Did Pa know his son had become a powerful San Francisco civic leader, oft in the news for this or that good deed doing? Junior’s liberal political allies adored him, and showered him with praise and accolades. After all, they could bank on him for votes.
In 1977 he shepherded some 600 of his flock onto the Golden Gate Bridge. Each protester brandished a black armband, upon which the name of a suicide victim was written. With well over 1,000 having already taken the plunge, each protester had lots of suicides to choose from. The idea behind the march was to cow bridge authorities into constructing a suicide barrier to, well, save lives. This was, indisputably, one noble and righteous cause.
Imagine our surprise when, 18 short months after said march, news-flashed that our compassionate preacher had ordered the assassination of our very own U.S. Congressman Leo Ryan (as well as his entourage), and then presided over dispensing cyanide-laced Kool Aid to 800 loving, trusting followers – deep in the jungles of Guyana.

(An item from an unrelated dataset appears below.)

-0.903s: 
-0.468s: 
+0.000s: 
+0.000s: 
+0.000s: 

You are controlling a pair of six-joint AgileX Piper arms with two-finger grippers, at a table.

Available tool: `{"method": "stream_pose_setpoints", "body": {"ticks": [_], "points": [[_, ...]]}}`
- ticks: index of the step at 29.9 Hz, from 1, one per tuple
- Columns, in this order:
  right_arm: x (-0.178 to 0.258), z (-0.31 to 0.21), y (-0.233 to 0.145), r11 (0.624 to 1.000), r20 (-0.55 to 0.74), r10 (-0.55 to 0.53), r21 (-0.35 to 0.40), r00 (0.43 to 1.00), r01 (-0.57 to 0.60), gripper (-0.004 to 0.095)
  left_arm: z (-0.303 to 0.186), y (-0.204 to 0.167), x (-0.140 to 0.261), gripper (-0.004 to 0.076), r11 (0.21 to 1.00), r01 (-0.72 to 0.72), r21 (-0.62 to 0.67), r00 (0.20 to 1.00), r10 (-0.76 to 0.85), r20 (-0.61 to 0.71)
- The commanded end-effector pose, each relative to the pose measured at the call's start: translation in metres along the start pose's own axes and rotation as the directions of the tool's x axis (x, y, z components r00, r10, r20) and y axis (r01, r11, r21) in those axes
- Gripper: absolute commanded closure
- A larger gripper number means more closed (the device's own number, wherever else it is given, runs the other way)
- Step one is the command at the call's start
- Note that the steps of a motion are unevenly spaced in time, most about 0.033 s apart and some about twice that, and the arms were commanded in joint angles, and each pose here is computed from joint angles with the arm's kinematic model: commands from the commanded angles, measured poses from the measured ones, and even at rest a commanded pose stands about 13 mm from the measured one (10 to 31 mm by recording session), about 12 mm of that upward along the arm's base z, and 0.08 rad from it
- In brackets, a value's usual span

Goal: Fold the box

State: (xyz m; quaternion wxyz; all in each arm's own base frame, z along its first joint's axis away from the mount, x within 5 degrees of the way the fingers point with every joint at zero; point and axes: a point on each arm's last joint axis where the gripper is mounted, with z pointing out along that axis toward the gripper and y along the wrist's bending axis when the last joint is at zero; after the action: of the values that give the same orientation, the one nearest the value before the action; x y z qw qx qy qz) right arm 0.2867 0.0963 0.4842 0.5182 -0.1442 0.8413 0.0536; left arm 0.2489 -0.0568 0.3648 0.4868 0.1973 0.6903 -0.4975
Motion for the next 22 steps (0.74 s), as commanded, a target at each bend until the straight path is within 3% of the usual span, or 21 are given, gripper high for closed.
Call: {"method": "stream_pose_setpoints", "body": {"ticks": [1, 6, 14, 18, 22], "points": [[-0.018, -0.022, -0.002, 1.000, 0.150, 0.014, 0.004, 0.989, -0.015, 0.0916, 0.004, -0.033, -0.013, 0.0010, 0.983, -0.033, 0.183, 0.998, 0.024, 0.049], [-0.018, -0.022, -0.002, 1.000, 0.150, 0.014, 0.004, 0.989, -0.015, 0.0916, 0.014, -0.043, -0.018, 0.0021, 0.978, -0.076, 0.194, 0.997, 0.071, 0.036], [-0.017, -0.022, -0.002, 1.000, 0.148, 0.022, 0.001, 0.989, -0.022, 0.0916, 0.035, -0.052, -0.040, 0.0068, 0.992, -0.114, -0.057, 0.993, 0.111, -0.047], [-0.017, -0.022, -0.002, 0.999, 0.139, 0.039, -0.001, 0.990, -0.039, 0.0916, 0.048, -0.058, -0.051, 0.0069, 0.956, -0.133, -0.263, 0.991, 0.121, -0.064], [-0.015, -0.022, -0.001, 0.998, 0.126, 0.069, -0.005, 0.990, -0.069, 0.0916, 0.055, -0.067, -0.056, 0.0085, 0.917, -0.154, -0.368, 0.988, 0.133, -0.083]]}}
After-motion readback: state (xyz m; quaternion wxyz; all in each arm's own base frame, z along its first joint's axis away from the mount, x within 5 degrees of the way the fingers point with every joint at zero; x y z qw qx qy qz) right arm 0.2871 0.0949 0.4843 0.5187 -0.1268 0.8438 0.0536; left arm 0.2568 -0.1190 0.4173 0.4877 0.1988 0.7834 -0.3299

Some claim the whole mess stunk to high heaven of CIA involvement. Perhaps our good buddy Dr. Stanley Gottleib (of MK-ULTRA fame) was involved? Whether he sucked the gun of his own volition, or someone whacked him, the Rev. Jim Jones lay dead from a bullet in a pool of his own blood.
So for anyone planning a holiday excursion across the ol’ Golden Gate I paraphrase pioneer broadcast journalist Edward R. Murrow’s patented wrap: Good hike, and good luck.